According to Simplr’s research, if brands want to lead their markets and get top marks for their service from consumers, they must answer emails in less than 15 minutes and respond to live chat requests in under 30 seconds.

That’s a frighteningly high bar.

It becomes an even higher bar when you marry that level of expectation to online consumer behavior. According to SaleCycle, evenings are prime time for e-commerce sites, with the peak purchase time from Monday to Friday lying between 8 p.m. and 9 p.m. However, those peak times are generally long after most customer service teams have signed off and gone home for the day.

Self-service options, like chat-bots, have been used to try and fill this gap. But, many of the bots on offer are not geared up to deal with more than simple customer queries. Tan and Rodriguez’s research suggests that, in reality, chat-bots only ever answer somewhere between 10-20% of all customer enquiries, and that leaves more than 80% of all customers with queries feeling neglected.

Tan and Rodriguez believe this gap can be filled by deploying a flexible, freelance and connected network of experts, enabled by intelligent technology, to help customers at peak times, outside of regular business hours and on weekends.

This is not surprising coming from two leaders of a technology company aiming to do precisely that and simultaneously disrupt the Contact Center space and the traditional model of service.

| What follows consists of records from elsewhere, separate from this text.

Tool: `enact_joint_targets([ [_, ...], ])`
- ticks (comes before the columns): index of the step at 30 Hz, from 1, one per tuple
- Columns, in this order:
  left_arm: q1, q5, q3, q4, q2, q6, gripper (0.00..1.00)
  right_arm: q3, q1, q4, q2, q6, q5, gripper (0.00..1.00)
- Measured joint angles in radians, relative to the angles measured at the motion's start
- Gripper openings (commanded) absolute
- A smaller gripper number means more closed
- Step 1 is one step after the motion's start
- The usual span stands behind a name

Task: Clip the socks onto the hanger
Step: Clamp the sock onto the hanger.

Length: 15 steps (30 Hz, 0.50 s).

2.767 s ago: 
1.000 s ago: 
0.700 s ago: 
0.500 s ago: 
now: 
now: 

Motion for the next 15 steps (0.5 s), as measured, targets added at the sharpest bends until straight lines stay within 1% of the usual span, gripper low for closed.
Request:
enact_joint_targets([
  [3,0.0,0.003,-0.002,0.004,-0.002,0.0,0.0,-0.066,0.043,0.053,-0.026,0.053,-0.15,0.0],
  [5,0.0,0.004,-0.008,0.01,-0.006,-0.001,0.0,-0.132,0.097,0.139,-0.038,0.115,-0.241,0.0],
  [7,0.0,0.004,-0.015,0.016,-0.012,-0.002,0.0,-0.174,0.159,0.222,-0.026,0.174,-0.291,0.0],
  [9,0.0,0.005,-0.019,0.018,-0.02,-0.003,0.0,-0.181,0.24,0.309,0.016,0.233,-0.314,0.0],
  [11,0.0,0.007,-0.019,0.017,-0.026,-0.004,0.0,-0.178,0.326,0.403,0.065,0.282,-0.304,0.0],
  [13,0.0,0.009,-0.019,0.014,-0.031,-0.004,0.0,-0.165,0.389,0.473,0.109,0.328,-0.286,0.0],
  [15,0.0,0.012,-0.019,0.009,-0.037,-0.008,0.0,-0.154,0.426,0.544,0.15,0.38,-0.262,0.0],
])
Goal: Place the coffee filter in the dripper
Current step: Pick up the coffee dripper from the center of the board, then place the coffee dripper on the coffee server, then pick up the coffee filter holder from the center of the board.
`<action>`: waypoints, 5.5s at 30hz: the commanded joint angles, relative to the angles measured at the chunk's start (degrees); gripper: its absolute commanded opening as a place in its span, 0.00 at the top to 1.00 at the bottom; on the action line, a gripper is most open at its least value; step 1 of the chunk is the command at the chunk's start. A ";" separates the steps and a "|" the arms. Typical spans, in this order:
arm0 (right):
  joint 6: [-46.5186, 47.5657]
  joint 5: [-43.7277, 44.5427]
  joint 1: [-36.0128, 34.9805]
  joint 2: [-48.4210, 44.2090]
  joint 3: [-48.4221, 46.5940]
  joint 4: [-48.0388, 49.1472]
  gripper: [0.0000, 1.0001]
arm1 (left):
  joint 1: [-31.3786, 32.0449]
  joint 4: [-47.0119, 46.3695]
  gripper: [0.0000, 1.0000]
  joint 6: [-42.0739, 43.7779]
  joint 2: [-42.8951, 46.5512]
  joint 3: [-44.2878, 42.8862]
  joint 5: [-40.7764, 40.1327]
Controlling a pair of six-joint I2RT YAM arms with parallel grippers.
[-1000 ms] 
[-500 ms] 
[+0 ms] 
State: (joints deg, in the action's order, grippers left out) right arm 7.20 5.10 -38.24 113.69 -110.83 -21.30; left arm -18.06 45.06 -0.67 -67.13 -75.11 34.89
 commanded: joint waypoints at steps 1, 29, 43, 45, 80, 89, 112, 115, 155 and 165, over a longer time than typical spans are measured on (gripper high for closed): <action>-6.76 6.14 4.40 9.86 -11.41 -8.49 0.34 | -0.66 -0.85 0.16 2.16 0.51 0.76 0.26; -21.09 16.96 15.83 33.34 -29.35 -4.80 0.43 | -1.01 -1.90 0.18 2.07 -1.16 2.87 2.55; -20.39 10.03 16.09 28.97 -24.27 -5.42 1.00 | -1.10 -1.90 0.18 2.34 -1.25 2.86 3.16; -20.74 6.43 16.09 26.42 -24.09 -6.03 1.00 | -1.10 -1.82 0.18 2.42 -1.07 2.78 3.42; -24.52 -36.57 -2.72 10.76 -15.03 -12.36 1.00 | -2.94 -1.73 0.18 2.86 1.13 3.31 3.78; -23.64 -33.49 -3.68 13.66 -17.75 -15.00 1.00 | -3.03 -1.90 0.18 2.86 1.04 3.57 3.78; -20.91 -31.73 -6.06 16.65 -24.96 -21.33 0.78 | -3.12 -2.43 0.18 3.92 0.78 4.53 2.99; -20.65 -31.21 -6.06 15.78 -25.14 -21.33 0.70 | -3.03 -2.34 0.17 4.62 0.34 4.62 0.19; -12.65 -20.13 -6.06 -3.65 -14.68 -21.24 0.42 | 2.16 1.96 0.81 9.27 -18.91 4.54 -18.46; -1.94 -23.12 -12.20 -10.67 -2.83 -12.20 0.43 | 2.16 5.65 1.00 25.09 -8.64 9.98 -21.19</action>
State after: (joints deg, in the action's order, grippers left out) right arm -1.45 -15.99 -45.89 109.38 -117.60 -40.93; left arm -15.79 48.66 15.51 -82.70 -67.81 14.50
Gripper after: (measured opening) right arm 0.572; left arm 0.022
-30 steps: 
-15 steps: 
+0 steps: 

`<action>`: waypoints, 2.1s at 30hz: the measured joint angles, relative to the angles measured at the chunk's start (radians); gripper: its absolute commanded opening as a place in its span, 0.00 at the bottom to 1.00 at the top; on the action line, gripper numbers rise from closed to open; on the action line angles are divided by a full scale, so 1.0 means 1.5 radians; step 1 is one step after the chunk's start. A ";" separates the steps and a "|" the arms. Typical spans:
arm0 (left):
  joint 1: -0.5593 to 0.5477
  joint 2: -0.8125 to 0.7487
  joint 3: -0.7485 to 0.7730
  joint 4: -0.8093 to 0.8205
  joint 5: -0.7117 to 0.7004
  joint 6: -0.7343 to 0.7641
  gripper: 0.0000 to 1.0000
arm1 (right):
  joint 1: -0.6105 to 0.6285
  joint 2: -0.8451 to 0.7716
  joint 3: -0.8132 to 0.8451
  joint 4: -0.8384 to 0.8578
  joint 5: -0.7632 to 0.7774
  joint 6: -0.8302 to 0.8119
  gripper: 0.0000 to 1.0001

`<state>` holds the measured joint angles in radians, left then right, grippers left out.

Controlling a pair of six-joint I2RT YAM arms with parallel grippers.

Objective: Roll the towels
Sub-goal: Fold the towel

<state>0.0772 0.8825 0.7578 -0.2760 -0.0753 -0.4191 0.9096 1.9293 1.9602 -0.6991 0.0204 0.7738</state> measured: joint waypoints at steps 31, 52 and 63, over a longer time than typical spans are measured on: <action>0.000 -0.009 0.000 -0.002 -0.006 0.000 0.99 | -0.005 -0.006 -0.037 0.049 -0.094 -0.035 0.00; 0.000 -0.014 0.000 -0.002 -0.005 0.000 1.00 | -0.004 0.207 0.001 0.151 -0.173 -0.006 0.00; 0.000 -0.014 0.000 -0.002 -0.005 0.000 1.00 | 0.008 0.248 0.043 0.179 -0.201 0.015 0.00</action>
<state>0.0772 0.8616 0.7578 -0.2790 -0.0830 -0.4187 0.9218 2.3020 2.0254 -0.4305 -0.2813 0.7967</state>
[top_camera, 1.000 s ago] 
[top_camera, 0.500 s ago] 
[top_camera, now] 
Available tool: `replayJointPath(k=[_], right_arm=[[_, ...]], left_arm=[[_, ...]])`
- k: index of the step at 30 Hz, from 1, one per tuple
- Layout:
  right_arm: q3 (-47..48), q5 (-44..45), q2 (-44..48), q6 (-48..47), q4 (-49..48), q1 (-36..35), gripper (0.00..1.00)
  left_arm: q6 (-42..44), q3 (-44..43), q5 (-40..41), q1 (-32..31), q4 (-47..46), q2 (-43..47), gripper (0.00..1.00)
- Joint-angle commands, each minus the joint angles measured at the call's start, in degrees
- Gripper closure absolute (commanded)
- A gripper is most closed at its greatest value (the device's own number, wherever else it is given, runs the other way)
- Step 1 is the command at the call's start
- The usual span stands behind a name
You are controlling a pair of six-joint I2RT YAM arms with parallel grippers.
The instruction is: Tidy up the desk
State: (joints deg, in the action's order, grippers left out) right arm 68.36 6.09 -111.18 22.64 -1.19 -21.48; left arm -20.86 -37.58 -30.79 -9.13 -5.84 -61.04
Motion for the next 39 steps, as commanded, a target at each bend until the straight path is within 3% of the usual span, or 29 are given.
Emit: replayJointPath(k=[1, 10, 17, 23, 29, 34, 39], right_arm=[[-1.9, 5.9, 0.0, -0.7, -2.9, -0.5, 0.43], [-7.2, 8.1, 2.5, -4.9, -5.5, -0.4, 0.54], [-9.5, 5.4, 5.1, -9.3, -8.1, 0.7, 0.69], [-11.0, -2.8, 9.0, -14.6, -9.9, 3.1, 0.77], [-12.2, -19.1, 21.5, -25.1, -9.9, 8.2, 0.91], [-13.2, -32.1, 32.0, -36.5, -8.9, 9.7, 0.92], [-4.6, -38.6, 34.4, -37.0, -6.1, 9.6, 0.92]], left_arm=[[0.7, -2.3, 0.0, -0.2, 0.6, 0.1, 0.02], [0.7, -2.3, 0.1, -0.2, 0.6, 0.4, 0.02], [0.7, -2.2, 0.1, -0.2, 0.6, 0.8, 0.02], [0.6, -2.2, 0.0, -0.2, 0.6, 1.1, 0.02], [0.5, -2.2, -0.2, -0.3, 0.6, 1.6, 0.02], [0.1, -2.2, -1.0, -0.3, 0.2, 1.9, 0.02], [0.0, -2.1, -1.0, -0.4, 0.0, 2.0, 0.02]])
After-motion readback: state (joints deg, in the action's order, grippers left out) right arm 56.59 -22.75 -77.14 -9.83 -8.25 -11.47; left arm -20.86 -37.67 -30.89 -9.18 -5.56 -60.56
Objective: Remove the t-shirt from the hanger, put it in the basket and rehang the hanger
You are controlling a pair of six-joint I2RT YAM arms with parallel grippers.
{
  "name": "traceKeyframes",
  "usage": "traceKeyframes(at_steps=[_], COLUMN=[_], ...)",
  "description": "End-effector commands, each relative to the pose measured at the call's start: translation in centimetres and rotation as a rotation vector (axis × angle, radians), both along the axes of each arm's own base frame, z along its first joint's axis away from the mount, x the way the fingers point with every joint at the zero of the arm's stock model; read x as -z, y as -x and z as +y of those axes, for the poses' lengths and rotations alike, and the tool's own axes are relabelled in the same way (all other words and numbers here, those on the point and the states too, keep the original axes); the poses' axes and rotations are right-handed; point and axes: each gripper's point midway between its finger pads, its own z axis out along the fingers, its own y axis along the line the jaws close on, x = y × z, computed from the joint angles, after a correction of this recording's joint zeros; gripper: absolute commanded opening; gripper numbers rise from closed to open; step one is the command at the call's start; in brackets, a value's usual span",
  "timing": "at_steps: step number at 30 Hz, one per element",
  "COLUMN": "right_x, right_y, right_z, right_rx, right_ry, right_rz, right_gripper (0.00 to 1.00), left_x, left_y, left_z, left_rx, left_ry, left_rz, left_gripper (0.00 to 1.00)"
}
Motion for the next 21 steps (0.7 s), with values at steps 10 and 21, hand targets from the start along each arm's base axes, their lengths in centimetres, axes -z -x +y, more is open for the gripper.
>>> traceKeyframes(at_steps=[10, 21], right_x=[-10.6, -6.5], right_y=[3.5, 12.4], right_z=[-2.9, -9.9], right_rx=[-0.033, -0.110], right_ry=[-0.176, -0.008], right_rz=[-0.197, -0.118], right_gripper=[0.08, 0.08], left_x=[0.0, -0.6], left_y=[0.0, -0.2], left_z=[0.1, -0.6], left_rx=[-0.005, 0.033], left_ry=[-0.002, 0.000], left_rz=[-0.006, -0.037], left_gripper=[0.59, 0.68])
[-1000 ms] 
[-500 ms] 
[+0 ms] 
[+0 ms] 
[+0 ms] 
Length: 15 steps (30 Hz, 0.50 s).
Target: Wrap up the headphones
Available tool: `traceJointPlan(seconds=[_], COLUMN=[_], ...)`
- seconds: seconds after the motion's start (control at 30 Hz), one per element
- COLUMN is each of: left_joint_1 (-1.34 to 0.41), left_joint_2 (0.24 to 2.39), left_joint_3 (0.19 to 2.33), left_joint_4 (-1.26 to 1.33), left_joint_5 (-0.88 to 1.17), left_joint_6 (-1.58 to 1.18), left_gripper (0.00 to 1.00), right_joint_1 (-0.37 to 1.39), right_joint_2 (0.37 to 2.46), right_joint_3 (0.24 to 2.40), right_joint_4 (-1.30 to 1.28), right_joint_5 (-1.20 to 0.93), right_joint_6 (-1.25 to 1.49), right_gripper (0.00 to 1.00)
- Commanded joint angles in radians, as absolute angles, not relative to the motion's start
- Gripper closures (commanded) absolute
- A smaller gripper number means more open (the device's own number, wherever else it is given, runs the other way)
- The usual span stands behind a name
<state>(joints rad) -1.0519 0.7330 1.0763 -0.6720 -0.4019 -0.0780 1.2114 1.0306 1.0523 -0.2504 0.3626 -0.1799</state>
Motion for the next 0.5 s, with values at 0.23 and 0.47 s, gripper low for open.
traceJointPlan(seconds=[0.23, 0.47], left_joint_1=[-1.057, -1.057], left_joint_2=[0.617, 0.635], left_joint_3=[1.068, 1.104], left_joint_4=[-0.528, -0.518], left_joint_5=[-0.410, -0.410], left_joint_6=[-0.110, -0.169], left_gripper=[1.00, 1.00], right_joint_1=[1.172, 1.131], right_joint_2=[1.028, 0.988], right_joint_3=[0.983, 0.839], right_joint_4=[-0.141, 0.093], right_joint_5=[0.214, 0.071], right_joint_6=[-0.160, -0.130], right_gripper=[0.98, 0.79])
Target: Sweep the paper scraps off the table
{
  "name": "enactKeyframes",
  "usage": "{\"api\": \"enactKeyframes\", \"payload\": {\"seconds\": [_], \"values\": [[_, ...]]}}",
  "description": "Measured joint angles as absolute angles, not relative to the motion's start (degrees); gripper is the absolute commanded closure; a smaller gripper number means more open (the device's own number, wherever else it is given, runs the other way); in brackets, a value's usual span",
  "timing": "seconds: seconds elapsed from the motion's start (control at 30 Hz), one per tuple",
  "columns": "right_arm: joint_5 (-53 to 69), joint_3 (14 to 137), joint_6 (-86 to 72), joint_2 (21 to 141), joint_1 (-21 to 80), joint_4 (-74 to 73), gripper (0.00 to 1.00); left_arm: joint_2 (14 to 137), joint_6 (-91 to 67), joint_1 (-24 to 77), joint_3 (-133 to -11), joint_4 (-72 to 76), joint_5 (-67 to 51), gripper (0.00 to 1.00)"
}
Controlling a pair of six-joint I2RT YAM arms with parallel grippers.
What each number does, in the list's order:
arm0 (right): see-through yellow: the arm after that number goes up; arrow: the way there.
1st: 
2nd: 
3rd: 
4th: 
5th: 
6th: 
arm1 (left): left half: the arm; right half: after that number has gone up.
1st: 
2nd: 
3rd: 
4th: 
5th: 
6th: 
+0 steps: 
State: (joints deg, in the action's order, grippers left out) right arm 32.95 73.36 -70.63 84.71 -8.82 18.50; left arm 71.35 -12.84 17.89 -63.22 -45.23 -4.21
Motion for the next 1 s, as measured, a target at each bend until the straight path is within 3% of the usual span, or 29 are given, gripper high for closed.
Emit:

But, I think they are right.

They are right that adding a distributed network of experts, enabled by intelligent technology, to your service and experience mix comes with all sorts of benefits, including being able to better respond to changing customer behavior and demand patterns. This will, in turn, help drive better customer and business outcomes.

However, one thing about their theory troubles me, and that is the idea that brands have no control over their customer’s expectations.

That’s not strictly true.

Customers will indeed transfer their expectations onto a brand from elsewhere. But, they will only do this if they are not set up front by the brand and then subsequently managed.

For example, if a brand says that it will respond to messages within 2 hours, then that’s the reference point that their customers will use when measuring their performance. It’s also the service offer they make to the customer vis-à-vis their enquiry.

What’s troubling, however, is the number of brands that don’t set customer expectations. Hence, the burgeoning neglect, I guess.

That mistake doesn’t help the brand and leaves many customers set up for disappointment.